Task to complete:
For each line in the records that contains "between", make a copy.

Data shown:
"""
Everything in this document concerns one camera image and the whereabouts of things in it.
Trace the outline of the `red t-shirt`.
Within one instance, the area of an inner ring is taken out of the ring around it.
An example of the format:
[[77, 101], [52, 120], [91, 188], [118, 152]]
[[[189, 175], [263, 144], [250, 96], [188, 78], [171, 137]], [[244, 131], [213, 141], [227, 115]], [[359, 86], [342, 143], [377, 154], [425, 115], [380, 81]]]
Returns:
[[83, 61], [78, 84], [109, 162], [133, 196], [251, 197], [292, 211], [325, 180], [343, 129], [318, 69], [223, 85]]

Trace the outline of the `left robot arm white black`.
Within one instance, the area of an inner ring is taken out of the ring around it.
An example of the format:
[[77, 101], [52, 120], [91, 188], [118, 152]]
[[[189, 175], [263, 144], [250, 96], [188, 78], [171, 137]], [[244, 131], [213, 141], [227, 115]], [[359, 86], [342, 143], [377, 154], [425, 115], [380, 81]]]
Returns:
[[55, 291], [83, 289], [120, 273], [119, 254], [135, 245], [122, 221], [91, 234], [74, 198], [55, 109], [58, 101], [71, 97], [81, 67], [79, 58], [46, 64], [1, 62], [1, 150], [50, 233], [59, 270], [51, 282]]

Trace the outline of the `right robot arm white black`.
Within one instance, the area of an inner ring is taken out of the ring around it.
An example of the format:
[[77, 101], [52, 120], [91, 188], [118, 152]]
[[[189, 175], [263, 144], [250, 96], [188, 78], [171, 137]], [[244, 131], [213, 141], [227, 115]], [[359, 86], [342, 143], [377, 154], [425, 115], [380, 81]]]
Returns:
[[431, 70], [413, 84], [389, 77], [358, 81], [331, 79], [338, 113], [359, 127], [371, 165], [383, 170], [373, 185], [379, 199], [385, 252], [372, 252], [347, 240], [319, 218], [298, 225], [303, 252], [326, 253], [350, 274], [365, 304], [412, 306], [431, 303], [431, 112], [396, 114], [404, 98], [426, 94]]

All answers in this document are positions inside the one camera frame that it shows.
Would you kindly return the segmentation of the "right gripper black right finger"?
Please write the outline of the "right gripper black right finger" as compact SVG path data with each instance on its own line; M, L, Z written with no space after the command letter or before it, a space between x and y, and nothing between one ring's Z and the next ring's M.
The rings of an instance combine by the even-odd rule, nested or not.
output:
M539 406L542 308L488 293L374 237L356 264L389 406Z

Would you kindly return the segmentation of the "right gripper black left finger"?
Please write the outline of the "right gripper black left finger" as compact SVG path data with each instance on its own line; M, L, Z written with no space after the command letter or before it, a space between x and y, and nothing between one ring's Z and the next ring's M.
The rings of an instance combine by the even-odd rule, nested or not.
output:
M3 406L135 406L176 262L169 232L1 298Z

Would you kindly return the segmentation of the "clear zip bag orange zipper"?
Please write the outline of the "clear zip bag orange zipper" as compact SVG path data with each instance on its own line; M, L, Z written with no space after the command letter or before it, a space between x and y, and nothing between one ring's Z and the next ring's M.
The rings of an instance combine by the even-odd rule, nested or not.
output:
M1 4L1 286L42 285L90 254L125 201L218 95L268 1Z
"""
Answer to the problem:
Please write the outline of the "right gripper black right finger" as compact SVG path data with each instance on its own line; M, L, Z written with no space after the command letter or before it, a space between x and y, and nothing between one ring's Z and the next ring's M.
Please write the outline of the "right gripper black left finger" as compact SVG path data with each instance on its own line; M, L, Z written with no space after the command letter or before it, a space between x and y, and nothing between one ring's Z and the next ring's M.
Please write the outline of the "clear zip bag orange zipper" as compact SVG path data with each instance on its own line; M, L, Z written with no space after the command letter or before it, a space between x and y, and nothing between one ring's Z and the next ring's M.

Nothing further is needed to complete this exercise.